Supplied data: Begin

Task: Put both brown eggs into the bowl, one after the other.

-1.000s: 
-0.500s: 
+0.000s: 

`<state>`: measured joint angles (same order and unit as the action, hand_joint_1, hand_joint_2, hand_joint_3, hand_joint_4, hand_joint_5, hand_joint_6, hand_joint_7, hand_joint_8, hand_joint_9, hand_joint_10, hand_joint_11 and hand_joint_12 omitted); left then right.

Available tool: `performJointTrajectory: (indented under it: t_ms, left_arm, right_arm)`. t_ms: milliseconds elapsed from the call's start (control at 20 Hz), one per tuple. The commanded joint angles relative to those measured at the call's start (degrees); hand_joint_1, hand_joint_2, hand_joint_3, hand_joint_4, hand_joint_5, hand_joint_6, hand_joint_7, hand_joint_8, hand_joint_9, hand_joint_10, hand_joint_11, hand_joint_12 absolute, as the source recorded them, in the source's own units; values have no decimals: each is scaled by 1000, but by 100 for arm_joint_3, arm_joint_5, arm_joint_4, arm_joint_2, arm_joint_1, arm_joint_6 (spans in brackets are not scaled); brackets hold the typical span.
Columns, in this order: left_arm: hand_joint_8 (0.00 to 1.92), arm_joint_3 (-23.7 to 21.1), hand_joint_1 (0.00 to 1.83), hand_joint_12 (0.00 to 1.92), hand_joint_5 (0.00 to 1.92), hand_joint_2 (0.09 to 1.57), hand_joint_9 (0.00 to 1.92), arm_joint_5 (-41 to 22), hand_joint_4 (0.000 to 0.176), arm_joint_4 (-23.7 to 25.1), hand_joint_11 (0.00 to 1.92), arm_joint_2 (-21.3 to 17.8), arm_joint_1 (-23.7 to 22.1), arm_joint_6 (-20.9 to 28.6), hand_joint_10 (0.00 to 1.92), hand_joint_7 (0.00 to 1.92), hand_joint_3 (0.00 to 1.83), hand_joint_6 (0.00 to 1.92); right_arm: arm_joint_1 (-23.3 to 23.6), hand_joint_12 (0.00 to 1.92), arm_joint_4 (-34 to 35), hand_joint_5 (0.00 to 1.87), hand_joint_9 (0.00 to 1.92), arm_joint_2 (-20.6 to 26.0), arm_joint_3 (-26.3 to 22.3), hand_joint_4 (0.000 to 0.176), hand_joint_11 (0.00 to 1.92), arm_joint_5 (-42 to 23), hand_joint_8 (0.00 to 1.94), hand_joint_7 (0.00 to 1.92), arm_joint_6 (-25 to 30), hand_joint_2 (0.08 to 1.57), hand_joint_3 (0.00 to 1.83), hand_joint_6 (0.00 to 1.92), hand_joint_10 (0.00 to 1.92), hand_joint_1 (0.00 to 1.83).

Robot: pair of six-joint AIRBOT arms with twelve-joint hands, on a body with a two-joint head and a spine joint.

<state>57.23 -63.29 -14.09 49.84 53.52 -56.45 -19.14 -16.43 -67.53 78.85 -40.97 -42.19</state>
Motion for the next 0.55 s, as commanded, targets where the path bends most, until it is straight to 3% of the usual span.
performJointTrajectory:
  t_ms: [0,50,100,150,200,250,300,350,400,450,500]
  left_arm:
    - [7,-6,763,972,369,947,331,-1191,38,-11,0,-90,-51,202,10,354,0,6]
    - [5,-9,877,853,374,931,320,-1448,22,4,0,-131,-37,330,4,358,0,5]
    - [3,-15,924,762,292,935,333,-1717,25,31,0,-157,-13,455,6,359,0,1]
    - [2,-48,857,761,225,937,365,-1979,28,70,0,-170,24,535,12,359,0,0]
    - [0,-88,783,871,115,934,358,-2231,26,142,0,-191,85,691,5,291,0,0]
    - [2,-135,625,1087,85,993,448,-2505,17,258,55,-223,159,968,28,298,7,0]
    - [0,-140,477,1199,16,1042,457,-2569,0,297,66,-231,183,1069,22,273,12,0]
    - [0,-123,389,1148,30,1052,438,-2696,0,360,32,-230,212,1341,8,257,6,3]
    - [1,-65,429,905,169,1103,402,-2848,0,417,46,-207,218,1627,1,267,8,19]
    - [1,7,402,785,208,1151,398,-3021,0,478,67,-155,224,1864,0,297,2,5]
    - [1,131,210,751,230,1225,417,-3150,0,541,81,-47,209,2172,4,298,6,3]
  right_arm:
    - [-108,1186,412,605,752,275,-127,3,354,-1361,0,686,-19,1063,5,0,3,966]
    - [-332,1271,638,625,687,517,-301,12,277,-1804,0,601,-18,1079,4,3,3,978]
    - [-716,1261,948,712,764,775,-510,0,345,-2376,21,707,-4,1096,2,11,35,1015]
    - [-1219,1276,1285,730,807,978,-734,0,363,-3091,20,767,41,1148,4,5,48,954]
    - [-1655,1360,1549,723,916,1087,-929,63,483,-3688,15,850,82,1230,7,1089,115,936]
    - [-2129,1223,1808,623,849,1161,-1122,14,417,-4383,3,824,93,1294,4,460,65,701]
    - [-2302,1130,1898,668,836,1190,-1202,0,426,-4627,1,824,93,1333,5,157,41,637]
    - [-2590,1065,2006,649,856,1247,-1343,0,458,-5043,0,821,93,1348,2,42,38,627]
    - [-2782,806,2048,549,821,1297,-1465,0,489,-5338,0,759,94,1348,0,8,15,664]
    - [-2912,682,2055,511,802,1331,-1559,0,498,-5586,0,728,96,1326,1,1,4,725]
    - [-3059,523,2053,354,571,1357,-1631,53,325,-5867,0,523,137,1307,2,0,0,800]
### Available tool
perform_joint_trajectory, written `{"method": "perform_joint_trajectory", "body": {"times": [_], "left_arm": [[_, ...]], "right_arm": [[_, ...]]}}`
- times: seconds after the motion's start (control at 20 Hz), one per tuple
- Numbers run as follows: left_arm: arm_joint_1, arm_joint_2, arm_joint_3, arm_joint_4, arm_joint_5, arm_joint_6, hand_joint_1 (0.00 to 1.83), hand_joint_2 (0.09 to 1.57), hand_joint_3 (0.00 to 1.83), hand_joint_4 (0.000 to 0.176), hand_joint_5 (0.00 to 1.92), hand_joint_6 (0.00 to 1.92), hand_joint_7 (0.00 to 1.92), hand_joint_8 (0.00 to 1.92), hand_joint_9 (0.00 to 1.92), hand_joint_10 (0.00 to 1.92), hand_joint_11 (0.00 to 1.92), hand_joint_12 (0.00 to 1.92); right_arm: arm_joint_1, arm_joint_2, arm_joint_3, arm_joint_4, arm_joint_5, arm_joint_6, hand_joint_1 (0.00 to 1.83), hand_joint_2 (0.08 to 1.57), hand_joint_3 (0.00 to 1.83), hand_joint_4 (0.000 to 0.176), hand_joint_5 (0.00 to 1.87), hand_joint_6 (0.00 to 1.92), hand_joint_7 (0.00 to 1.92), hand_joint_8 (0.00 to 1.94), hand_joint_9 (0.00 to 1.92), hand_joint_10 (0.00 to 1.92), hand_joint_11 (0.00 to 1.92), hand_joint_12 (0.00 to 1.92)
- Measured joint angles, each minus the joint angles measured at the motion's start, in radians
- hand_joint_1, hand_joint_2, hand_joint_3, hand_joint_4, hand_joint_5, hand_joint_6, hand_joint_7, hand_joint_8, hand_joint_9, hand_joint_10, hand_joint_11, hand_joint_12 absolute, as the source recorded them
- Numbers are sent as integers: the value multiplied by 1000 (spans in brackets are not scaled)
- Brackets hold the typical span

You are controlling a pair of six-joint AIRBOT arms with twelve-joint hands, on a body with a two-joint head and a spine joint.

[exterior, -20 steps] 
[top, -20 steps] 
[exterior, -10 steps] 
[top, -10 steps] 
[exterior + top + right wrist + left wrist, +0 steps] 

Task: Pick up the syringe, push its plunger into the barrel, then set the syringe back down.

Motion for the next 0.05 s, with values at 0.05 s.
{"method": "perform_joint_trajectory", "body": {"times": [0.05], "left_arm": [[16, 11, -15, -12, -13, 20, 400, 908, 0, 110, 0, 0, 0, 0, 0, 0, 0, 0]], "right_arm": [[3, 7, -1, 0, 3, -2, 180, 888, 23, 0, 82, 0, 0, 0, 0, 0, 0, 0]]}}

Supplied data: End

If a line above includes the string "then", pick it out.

`<state>`: measured joint angles (same order and unit as the action, hand_joint_1, hand_joint_2, hand_joint_3, hand_joint_4, hand_joint_5, hand_joint_6, hand_joint_7, hand_joint_8, hand_joint_9, hand_joint_10, hand_joint_11 and hand_joint_12 omitted); left then right.
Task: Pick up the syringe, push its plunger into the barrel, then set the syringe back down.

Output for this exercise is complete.